Serang -
Kasus dugaan penganiyaan terhadap pegawai Humas Kementerian Lingkungan Hidup (KLH) dan juga wartawan, yang diduga dilakukan oleh anggota Brimob Polda Banten, Tegar Bintang, masih bergulir di persidangan. Terdakwa Tegar dituntut 5 bulan penjara oleh JPU Kejari Serang.
"Sudah dibacakan tuntutan untuk terdakwa Tegar Bintang beberapa waktu lalu, dituntut 5 bulan," kata Kasi Pidum Kejari Serang Purqon Ruhiyat saat dikonfirmasi, Selasa (24/2/2026).
Furqon menilai Terdakwa Tegar dinyatakan terbukti secara sah dan meyakinkan melanggar Pasal 262 ayat (2) Undang-Undang Nomor 1 Tahun 2023 KUHPidana karena melakukan kekerasan. Tindakan Terdakwa mengakibatkan korban mengalami luka.
SCROLL TO CONTINUE WITH CONTENT
"Sebagaimana dimaksud dalam dakwaan kesatu yang diatur dan diancam pidana Pasal 262 ayat (2) Undang-Undang Nomor 1 Tahun 2023 tentang KUHP," katanya.
Dalam kasus ini, ada lima terdakwa dari sipil yang terlibat, mereka ialah Karim, Bangga Munggaran, Ahmad Rizal, Syifaudin, dan Ajat Jatnika. Kelima dituntut lebih tinggi, yaitu 7 bulan penjara.

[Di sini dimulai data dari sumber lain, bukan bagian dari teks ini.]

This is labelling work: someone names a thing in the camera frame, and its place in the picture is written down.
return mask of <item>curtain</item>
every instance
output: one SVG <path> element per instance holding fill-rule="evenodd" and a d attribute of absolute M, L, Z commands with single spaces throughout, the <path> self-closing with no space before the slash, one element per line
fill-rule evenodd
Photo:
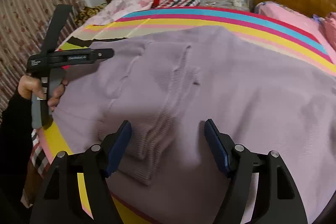
<path fill-rule="evenodd" d="M 60 43 L 77 28 L 74 19 L 83 0 L 0 0 L 0 113 L 25 74 L 29 56 L 39 52 L 57 4 L 73 5 Z"/>

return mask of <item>pink pillow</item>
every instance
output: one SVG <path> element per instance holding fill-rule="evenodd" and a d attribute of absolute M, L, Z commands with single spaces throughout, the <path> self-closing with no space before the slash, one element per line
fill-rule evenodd
<path fill-rule="evenodd" d="M 336 13 L 330 13 L 322 23 L 329 44 L 336 50 Z"/>
<path fill-rule="evenodd" d="M 335 51 L 336 48 L 334 46 L 333 47 L 331 46 L 333 44 L 336 45 L 336 38 L 335 38 L 335 34 L 336 34 L 335 18 L 336 17 L 333 18 L 333 22 L 334 22 L 333 35 L 330 34 L 330 36 L 333 37 L 333 44 L 328 38 L 330 42 L 329 44 L 327 39 L 324 37 L 323 27 L 318 22 L 316 22 L 312 18 L 306 17 L 305 15 L 295 12 L 289 9 L 288 7 L 279 5 L 277 3 L 267 2 L 265 5 L 259 6 L 258 13 L 260 15 L 265 15 L 265 16 L 268 16 L 274 19 L 281 20 L 283 22 L 286 22 L 290 25 L 293 25 L 297 28 L 300 28 L 301 30 L 304 30 L 310 33 L 317 39 L 318 42 L 320 42 L 320 44 L 323 46 L 323 48 L 326 50 L 327 54 L 329 55 L 331 61 L 334 64 L 336 64 L 336 51 Z"/>

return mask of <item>colorful striped blanket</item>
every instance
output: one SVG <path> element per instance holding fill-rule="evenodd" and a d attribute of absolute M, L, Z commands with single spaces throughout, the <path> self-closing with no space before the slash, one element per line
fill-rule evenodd
<path fill-rule="evenodd" d="M 92 41 L 96 40 L 111 41 L 115 38 L 136 37 L 203 25 L 223 26 L 245 41 L 303 60 L 327 74 L 336 75 L 336 67 L 330 56 L 311 34 L 261 15 L 218 8 L 183 7 L 130 13 L 105 26 L 90 25 L 75 31 L 60 49 L 89 47 Z M 38 134 L 50 162 L 60 150 L 72 153 L 55 123 L 45 131 L 40 130 Z M 90 214 L 83 175 L 78 174 L 78 178 L 83 208 Z M 113 199 L 124 223 L 156 223 L 118 197 L 113 196 Z"/>

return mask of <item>plaid fabric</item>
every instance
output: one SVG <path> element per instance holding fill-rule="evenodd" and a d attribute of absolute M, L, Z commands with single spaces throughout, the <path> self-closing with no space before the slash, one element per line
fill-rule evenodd
<path fill-rule="evenodd" d="M 39 136 L 35 129 L 31 133 L 31 138 L 33 140 L 33 150 L 31 152 L 30 160 L 37 172 L 43 178 L 50 167 L 50 163 L 42 149 Z"/>
<path fill-rule="evenodd" d="M 157 8 L 197 6 L 201 0 L 166 0 Z"/>

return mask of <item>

Furqon menyebut tuntutan Tegar lebih rendah karena sudah ada perdamaian dengan korban. Tak hanya itu, menurutnya, korban telah memaafkan perbuatan terdakwa.

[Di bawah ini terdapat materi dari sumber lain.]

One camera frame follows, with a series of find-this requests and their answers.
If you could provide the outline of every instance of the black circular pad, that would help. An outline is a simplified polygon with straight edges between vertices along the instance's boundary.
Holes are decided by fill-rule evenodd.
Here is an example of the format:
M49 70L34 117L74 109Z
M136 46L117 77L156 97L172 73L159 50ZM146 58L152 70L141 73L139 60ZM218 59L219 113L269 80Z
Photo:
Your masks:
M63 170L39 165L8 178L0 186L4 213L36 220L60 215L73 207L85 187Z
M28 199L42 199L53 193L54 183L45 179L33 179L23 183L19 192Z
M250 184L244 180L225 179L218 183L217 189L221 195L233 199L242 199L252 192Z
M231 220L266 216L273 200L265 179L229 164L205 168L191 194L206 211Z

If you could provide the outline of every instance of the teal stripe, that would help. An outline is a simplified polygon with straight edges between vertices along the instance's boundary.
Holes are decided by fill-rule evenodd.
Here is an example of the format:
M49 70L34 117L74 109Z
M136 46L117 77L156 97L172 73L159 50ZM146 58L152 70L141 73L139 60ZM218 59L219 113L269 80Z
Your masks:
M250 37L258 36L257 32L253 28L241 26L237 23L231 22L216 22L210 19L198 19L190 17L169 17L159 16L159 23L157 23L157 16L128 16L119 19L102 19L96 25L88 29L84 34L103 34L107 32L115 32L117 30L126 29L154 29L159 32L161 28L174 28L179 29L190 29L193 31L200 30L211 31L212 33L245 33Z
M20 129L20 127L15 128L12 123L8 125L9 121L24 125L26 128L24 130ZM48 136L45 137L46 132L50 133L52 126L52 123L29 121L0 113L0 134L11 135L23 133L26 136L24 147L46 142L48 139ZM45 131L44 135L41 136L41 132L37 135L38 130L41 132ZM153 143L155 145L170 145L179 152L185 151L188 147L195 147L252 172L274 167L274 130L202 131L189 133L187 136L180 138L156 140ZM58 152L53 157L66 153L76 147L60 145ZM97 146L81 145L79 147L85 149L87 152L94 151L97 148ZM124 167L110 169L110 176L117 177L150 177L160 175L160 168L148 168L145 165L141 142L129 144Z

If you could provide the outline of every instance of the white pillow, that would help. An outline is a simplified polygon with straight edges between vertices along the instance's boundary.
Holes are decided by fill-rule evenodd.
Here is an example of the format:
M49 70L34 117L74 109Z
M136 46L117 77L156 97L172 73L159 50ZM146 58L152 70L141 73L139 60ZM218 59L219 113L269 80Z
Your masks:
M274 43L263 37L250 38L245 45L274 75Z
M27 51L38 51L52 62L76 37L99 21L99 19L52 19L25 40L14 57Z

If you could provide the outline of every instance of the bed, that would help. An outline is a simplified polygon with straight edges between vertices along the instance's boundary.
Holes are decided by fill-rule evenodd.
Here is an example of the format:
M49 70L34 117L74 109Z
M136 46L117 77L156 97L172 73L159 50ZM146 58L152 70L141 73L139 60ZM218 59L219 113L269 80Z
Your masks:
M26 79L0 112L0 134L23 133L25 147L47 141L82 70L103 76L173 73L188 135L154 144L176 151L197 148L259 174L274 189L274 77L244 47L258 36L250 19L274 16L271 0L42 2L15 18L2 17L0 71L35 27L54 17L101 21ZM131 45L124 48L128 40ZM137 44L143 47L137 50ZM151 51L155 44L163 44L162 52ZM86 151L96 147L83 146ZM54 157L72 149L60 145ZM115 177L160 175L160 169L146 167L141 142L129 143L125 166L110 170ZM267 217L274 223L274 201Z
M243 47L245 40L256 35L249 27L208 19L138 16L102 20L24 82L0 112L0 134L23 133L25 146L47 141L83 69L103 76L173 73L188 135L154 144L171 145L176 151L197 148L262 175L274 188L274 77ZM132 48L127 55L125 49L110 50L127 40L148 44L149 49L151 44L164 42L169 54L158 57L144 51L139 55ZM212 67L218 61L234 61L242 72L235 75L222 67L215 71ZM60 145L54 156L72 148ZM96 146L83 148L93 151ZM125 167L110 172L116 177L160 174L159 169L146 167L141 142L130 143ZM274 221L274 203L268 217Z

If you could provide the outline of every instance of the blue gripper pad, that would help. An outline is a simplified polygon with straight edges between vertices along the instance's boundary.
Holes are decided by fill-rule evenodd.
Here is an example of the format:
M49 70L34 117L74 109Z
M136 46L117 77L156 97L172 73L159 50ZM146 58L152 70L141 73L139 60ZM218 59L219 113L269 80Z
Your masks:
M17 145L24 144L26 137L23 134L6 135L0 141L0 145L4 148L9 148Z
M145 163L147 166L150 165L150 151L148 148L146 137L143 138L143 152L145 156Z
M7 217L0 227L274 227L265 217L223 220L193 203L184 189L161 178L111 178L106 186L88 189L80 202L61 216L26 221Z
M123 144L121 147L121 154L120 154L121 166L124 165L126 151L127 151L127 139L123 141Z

"Rendah (tuntutan) karena ada perdamaian," katanya.
Diketahui, kasus pengeroyokan dan kekerasan ini terjadi pada saat wartawan dan KLHK hendak menyegel sebuah perusahaan di Kecamatan Jawilan, Kabupaten Serang, pada Agustus lalu. Dalam kesempatan itu, para terdakwa berupaya menghadang kerja-kerja jurnalistik dan humas kementerian.
Aksi itu kemudian memicu ketegangan antara para terdakwa dengan pegawai KLHK dan wartawan. Dalam ketegangan itu, Tegar diduga memiting, hingga menendang korban.

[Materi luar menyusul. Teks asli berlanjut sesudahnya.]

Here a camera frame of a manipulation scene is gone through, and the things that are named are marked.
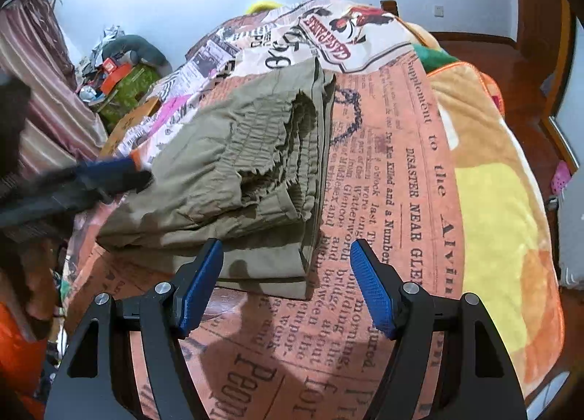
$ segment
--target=silver screw
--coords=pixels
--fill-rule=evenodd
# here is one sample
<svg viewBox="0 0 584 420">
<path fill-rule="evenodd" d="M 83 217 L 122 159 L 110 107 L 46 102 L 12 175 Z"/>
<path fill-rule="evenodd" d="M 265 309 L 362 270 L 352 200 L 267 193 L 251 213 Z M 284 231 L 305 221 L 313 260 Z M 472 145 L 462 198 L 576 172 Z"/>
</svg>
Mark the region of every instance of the silver screw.
<svg viewBox="0 0 584 420">
<path fill-rule="evenodd" d="M 98 305 L 103 305 L 109 301 L 109 295 L 107 293 L 100 293 L 95 297 L 95 303 Z"/>
<path fill-rule="evenodd" d="M 478 302 L 480 301 L 479 297 L 476 296 L 474 293 L 466 293 L 466 295 L 464 296 L 464 300 L 469 305 L 478 305 Z"/>
<path fill-rule="evenodd" d="M 154 287 L 154 291 L 159 295 L 164 293 L 168 293 L 168 291 L 172 288 L 172 285 L 168 282 L 160 282 L 158 285 Z"/>
<path fill-rule="evenodd" d="M 404 291 L 405 293 L 410 293 L 410 295 L 415 295 L 420 291 L 420 287 L 414 282 L 406 282 L 404 283 Z"/>
</svg>

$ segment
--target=blue gripper pad
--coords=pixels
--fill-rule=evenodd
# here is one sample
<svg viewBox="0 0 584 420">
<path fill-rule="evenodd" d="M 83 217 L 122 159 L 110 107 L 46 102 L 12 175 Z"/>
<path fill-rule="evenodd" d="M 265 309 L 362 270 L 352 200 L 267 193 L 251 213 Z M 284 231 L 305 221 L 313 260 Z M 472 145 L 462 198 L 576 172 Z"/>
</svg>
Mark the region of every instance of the blue gripper pad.
<svg viewBox="0 0 584 420">
<path fill-rule="evenodd" d="M 188 336 L 189 332 L 196 329 L 201 323 L 201 318 L 205 313 L 205 308 L 207 308 L 207 303 L 209 303 L 209 298 L 211 298 L 211 293 L 222 268 L 223 245 L 217 240 L 208 251 L 186 292 L 182 317 L 178 325 L 178 331 L 183 336 Z"/>
<path fill-rule="evenodd" d="M 373 318 L 373 324 L 387 337 L 394 339 L 396 327 L 393 323 L 391 298 L 357 240 L 351 244 L 350 259 L 351 268 Z"/>
</svg>

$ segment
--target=wooden door frame
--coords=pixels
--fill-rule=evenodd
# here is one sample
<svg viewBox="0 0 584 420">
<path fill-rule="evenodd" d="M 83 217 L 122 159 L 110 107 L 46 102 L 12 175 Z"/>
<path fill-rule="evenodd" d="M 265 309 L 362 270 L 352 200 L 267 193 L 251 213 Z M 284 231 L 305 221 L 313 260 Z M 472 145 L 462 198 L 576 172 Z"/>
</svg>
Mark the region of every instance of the wooden door frame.
<svg viewBox="0 0 584 420">
<path fill-rule="evenodd" d="M 560 51 L 554 72 L 554 80 L 545 100 L 545 107 L 541 115 L 541 125 L 550 136 L 562 158 L 568 164 L 572 174 L 578 169 L 578 161 L 568 141 L 560 130 L 556 116 L 564 98 L 566 85 L 570 77 L 574 44 L 576 38 L 576 15 L 570 8 L 568 0 L 562 0 L 562 27 L 560 34 Z"/>
</svg>

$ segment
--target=pink satin curtain
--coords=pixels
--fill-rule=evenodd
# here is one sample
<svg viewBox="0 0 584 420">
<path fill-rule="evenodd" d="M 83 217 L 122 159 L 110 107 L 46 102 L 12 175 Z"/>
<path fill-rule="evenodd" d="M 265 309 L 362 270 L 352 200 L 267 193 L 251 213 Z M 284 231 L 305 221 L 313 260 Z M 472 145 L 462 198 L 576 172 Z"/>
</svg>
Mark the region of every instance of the pink satin curtain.
<svg viewBox="0 0 584 420">
<path fill-rule="evenodd" d="M 32 91 L 23 175 L 97 158 L 107 133 L 74 92 L 74 68 L 48 0 L 14 0 L 0 11 L 0 67 Z"/>
</svg>

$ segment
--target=mattress
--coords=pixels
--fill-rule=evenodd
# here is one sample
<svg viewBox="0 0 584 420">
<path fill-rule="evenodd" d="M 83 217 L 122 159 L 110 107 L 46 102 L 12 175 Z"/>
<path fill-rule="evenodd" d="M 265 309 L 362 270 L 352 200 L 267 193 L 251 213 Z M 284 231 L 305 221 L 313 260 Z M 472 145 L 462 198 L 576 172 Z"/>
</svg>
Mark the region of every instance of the mattress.
<svg viewBox="0 0 584 420">
<path fill-rule="evenodd" d="M 496 83 L 450 62 L 425 72 L 414 45 L 440 51 L 421 27 L 343 0 L 309 0 L 232 19 L 202 38 L 183 69 L 151 89 L 161 108 L 118 154 L 148 163 L 181 125 L 230 89 L 317 56 L 337 76 L 319 244 L 308 299 L 218 287 L 181 347 L 210 415 L 362 418 L 393 347 L 372 325 L 348 262 L 366 238 L 404 280 L 440 296 L 478 294 L 527 396 L 555 363 L 564 325 L 541 194 L 502 116 Z M 179 95 L 189 97 L 176 105 Z M 95 243 L 116 203 L 79 216 L 62 286 L 66 327 L 92 298 L 143 293 L 169 274 Z M 416 416 L 431 406 L 442 353 L 435 333 Z M 147 415 L 155 415 L 138 333 L 132 355 Z"/>
</svg>

"Terdakwa menendang korban dari belakang dan memukul wajah saksi Anton Rumandi hingga korban jatuh tersungkur ke tanah," kata JPU saat membacakan dakwaan.
Berdasarkan hasil Visum et Repertum yang dilakukan oleh Rumah Sakit Bhayangkara TK IV Banten, korban mengalami luka akibat kekerasan tumpul berupa memar pada lutut kanan dan kiri. Meski begitu tidak menimbulkan gangguan aktivitas sehari-hari terhadap korban.